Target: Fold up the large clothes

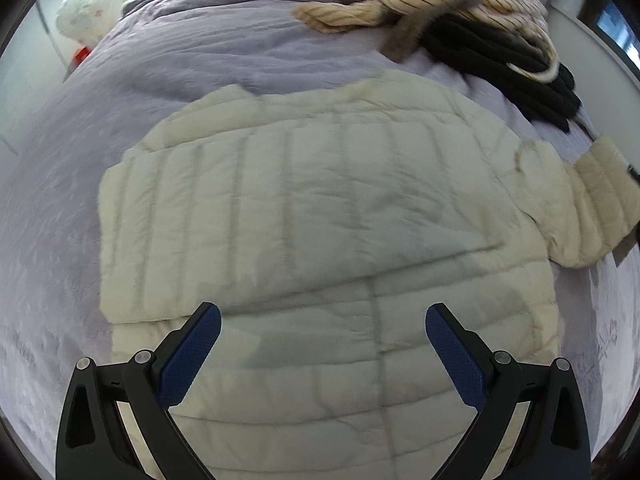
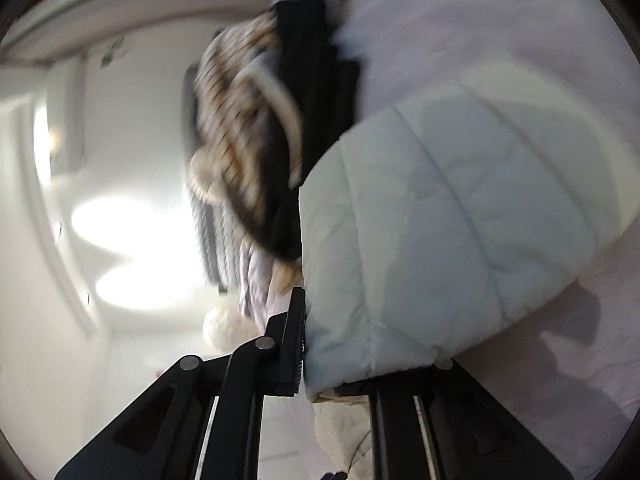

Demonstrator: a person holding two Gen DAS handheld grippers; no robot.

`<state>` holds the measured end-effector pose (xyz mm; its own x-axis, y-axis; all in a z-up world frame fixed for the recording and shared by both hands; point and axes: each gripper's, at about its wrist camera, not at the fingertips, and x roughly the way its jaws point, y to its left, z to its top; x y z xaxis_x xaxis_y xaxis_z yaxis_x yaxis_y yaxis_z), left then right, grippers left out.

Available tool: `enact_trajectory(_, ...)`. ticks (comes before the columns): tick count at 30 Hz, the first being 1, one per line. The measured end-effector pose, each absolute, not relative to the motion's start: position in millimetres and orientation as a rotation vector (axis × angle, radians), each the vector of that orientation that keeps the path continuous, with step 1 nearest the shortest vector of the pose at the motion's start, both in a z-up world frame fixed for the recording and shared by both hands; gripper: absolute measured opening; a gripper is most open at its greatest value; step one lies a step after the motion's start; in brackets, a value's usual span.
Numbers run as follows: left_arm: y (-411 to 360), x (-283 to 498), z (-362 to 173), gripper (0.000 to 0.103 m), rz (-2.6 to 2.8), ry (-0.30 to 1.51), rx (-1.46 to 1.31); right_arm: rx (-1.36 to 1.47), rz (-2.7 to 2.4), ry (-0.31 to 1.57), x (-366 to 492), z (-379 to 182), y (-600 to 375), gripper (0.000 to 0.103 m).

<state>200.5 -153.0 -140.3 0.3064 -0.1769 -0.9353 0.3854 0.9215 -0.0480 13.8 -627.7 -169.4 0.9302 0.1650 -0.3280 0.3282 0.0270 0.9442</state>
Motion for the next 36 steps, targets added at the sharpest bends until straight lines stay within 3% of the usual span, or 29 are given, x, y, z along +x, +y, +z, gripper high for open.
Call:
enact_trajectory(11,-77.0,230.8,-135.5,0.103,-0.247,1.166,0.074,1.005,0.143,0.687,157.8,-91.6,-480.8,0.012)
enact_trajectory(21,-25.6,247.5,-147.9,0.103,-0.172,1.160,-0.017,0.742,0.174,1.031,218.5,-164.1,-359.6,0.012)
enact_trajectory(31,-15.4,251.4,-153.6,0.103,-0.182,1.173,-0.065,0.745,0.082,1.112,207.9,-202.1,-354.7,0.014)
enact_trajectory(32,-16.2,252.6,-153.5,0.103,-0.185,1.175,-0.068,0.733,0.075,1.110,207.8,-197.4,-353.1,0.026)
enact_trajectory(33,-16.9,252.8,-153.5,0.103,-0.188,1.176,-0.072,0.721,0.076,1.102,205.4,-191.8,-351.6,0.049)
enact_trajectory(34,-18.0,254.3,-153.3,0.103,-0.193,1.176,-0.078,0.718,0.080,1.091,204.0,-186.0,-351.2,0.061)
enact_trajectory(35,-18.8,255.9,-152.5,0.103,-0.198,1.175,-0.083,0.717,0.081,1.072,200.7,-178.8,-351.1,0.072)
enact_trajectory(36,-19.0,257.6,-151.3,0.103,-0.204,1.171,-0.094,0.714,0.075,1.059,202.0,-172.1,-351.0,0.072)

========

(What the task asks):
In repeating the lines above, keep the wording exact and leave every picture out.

(Answer section):
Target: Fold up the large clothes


Demonstrator: a person holding two Gen DAS handheld grippers; no robot.

`<state>` holds the measured end-effector pose (xyz mm; its own x-axis, y-axis; all in a z-up world frame fixed for the recording and shared by both hands; point and axes: each gripper's, at about its wrist camera, not at the fingertips, and x roughly the way its jaws point, y to its left, z to its top; x y z xaxis_x xaxis_y xaxis_z yaxis_x yaxis_y yaxis_z), left then right, grippers left out.

Available tool: `enact_trajectory(_, ...)`. ticks (comes before the columns): tick count at 30 Hz, the first being 1, one per line. The measured end-effector pose, each absolute, not relative to the motion's start: position in millimetres and orientation as a rotation vector (axis × angle, radians), each the vector of that orientation that keeps the path continuous, with step 1 nearest the shortest vector of the pose at the motion's start, both in a z-up world frame fixed for the recording and shared by both hands; gripper: absolute measured opening; a gripper is most open at its greatest value; step one lies a step after the motion's start; in brackets, a value's usual span.
Numbers run as follows: left_arm: y (-411 to 360), x (-283 to 498), z (-362 to 173), gripper (0.000 to 0.103 m), rz (-2.6 to 2.8), ry (-0.30 to 1.51), rx (-1.46 to 1.31); right_arm: rx (-1.36 to 1.47), rz (-2.7 to 2.4), ry (-0.31 to 1.57), x (-366 to 492), z (-379 to 182), y (-600 to 375), gripper (0.000 to 0.103 m).

<state>200.5 -153.0 -140.3 0.3064 -0.1769 -0.9353 0.3854 0.9215 -0.0480 13.8 -627.7 -169.4 0.9302 0.1650 -0.3280 0.3282 0.0270 0.9442</state>
Motion for the next 36 steps, targets added at the sharpest bends until straight lines stay within 3% of the usual span, or 29 are given, x, y, z along +x, +y, +z, gripper high for open.
Call:
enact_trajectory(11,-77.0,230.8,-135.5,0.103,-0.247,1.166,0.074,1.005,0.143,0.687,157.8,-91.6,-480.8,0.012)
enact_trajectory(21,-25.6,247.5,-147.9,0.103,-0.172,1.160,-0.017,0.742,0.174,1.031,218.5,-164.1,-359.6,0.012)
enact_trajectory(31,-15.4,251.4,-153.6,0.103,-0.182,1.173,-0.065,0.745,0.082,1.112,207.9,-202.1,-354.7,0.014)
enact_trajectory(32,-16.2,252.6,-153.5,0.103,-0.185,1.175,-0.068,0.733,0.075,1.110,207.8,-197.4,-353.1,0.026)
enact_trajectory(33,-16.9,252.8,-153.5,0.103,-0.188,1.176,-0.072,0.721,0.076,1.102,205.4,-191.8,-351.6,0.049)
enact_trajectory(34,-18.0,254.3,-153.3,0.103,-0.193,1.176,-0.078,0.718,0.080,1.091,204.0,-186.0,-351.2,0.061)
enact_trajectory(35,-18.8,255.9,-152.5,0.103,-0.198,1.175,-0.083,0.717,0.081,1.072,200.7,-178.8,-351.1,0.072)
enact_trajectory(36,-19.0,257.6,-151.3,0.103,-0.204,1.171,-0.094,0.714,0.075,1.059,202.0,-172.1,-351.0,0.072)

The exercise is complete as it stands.